**Problem:** Only lines with the string "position" should be returned from the data below.

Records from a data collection
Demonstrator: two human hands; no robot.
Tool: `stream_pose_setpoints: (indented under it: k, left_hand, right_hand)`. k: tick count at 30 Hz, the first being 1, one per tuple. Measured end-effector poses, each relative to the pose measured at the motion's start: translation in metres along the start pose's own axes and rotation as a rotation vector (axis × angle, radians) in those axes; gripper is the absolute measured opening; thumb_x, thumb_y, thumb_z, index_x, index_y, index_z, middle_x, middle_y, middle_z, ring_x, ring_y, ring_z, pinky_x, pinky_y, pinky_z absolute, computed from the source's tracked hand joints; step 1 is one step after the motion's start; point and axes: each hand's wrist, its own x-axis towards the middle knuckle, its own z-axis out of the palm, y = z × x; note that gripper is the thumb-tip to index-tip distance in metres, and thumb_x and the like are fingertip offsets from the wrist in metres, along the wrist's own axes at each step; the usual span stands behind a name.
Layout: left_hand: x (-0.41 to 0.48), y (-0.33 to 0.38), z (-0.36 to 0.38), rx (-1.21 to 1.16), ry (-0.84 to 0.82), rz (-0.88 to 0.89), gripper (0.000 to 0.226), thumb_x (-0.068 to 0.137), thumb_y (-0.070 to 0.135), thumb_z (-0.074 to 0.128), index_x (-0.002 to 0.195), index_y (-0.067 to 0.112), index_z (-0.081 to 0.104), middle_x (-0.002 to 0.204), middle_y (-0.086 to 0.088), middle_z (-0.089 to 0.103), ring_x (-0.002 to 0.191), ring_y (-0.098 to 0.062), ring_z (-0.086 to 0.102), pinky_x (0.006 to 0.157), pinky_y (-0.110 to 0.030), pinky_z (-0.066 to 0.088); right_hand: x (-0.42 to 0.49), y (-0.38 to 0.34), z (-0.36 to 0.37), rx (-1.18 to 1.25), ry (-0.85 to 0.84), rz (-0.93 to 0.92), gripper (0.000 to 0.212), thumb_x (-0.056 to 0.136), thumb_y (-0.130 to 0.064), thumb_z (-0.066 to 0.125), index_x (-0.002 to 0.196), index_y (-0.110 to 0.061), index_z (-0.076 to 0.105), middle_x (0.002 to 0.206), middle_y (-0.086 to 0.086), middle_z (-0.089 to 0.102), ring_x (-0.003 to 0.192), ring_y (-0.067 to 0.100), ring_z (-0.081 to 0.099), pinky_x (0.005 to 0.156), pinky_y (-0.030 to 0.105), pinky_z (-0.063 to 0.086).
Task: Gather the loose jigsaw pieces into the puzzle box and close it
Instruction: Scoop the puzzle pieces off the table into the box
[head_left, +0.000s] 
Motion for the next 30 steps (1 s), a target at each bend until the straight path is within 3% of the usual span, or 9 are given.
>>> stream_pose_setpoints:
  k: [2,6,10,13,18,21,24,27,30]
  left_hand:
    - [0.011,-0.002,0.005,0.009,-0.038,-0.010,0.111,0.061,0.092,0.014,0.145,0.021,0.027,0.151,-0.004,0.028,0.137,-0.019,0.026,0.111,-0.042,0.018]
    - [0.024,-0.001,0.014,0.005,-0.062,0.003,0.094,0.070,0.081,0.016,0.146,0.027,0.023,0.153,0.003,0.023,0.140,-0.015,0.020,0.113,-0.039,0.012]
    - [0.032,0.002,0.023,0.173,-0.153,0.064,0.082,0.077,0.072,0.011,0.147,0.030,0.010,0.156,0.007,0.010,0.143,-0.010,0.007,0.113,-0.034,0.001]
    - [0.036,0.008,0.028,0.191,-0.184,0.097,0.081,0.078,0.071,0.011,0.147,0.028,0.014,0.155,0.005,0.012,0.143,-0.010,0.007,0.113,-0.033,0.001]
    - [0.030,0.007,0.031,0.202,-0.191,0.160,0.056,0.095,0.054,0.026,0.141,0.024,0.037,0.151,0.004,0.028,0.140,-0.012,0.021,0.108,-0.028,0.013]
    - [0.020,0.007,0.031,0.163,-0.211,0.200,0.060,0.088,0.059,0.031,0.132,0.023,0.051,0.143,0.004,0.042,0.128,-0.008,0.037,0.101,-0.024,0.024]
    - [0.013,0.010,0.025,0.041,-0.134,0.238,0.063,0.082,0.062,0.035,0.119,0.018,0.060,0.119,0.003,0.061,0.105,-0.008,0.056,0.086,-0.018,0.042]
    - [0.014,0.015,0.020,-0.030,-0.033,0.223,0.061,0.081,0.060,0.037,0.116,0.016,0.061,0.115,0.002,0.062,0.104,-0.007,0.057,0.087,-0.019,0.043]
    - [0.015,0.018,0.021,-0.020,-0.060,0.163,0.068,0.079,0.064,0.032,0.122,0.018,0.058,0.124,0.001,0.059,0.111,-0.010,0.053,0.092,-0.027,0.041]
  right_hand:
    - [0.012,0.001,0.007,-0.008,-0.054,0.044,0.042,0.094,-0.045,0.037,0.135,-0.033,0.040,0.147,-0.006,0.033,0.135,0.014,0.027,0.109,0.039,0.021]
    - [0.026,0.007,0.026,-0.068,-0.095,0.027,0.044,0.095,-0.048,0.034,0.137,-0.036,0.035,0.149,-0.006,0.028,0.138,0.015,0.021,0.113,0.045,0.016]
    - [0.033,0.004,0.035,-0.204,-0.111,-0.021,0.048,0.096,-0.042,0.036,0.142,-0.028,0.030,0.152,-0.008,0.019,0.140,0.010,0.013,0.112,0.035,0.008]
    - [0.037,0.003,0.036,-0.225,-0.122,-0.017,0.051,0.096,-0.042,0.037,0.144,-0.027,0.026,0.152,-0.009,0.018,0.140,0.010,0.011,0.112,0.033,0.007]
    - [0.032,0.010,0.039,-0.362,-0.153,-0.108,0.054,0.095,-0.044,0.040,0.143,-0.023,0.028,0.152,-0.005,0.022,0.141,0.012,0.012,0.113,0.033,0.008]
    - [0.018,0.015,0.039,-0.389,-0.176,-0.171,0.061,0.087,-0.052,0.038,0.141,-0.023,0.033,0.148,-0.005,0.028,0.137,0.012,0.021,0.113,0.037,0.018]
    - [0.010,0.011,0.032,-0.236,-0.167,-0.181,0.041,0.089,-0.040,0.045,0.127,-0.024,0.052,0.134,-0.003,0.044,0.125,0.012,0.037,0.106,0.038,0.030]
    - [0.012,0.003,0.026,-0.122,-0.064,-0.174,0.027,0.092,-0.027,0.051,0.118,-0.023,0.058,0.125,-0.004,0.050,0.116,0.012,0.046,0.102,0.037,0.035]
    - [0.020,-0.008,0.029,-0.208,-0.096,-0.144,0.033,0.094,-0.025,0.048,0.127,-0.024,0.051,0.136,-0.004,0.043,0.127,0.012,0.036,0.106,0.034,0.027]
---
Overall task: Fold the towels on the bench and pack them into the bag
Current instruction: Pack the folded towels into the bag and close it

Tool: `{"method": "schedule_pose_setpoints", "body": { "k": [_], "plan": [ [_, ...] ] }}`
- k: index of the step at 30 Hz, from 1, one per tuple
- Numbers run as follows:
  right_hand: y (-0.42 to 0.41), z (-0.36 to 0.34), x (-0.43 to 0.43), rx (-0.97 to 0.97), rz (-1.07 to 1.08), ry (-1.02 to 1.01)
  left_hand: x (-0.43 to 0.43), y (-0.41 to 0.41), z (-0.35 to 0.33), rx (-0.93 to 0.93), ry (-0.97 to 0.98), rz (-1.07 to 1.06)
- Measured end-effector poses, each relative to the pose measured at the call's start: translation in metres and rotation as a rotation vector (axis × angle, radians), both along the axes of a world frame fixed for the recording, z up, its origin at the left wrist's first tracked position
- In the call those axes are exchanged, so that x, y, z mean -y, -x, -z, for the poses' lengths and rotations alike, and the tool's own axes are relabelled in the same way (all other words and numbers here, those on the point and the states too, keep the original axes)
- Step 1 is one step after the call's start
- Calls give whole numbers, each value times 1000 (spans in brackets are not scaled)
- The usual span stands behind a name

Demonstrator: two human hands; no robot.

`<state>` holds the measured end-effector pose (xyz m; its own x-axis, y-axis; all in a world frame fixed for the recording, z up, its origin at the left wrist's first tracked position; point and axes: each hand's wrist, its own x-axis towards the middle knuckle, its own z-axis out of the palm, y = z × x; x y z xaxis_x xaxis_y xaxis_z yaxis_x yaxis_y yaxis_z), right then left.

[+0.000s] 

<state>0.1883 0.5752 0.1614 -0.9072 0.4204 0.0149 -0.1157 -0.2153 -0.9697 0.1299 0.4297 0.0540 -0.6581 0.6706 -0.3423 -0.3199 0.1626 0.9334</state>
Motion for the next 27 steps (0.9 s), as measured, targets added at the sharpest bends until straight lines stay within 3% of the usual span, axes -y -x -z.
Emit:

**Written reply:**
- Measured end-effector poses, each relative to the pose measured at the call's start: translation in metres and rotation as a rotation vector (axis × angle, radians), both along the axes of a world frame fixed for the recording, z up, its origin at the left wrist's first tracked position
`<state>` holds the measured end-effector pose (xyz m; its own x-axis, y-axis; all in a world frame fixed for the recording, z up, its origin at the left wrist's first tracked position; point and axes: each hand's wrist, its own x-axis towards the middle knuckle, its own z-axis out of the palm, y = z × x; x y z xaxis_x xaxis_y xaxis_z yaxis_x yaxis_y yaxis_z), right then left.

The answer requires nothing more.